**Data listing**

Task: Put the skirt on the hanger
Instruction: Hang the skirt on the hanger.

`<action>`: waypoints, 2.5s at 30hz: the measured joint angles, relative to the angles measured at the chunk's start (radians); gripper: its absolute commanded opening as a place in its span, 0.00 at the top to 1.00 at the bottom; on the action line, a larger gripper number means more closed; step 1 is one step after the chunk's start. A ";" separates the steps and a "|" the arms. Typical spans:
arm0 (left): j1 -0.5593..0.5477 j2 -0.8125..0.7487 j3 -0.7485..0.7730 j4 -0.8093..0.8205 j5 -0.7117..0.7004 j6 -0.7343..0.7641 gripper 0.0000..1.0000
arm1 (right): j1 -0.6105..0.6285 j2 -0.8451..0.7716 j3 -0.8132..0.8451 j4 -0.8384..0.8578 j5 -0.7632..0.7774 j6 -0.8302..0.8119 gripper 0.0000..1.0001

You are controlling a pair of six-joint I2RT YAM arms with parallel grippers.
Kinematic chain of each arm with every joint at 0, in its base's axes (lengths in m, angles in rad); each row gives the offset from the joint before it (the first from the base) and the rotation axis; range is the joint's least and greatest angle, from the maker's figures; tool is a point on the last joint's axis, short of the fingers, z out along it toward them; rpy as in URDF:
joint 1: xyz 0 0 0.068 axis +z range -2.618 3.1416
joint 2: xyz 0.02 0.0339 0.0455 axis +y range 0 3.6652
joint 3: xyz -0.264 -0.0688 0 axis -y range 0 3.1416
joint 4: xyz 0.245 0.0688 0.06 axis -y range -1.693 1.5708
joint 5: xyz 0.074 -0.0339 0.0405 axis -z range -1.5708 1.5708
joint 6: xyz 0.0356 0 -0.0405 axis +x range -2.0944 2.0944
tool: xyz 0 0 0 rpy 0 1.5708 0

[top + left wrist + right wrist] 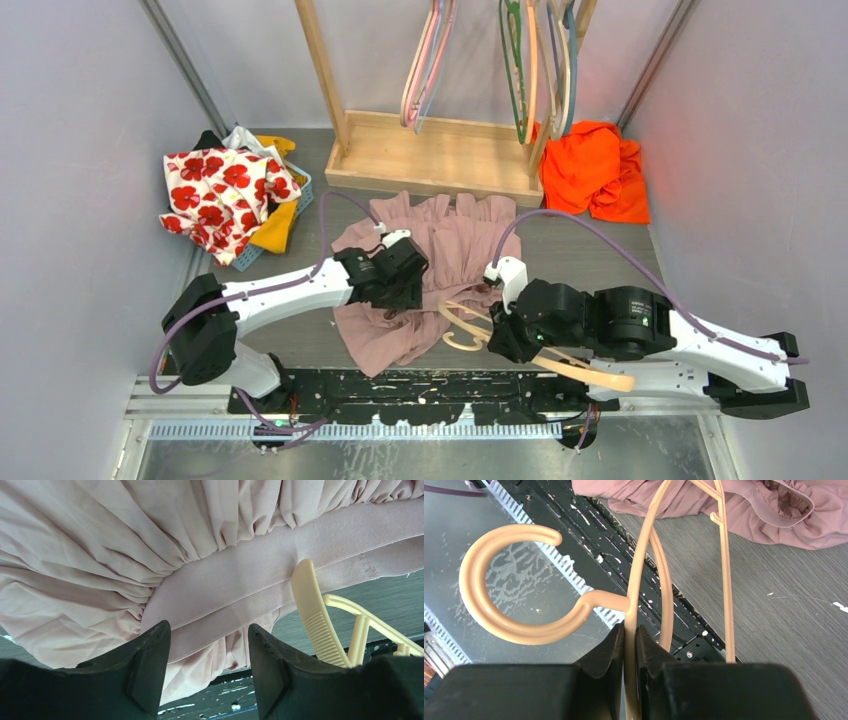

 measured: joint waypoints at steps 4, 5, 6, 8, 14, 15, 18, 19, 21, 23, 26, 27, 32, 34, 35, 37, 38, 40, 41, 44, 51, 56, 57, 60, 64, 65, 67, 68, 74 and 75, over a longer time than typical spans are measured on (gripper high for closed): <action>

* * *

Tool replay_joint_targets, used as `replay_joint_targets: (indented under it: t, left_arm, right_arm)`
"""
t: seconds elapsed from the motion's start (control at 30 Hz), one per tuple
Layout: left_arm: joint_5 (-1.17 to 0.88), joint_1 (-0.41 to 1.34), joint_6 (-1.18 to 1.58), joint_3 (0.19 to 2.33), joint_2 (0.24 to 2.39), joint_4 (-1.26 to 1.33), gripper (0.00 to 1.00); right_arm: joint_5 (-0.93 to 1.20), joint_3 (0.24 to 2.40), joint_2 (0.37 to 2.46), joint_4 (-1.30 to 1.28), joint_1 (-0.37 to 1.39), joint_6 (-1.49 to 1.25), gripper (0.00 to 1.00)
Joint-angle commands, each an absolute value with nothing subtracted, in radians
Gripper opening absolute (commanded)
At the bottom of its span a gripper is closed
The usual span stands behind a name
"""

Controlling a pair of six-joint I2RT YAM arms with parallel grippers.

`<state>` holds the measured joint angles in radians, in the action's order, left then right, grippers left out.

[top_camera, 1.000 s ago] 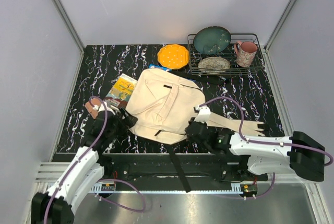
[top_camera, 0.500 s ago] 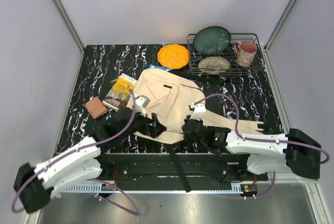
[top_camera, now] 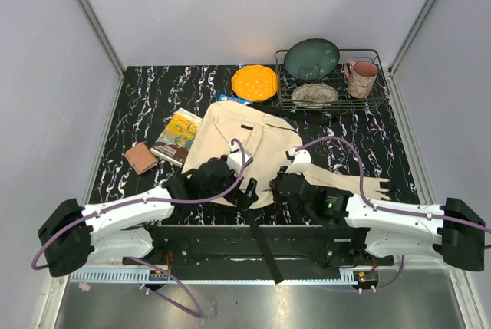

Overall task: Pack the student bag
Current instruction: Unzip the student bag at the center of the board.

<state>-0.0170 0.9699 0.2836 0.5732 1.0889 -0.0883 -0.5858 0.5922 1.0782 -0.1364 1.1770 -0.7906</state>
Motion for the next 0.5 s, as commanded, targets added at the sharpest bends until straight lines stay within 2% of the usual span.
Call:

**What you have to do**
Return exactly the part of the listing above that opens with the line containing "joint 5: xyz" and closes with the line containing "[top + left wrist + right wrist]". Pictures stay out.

**Response to the task**
joint 5: xyz 0.074 -0.0339 0.0405 axis -z range -1.5708 1.5708
joint 6: xyz 0.0356 0 -0.0405 axis +x range -2.0944 2.0944
tool: xyz 0 0 0 rpy 0 1.5708 0

[top + left wrist + right wrist] 

No further output is given for this exercise.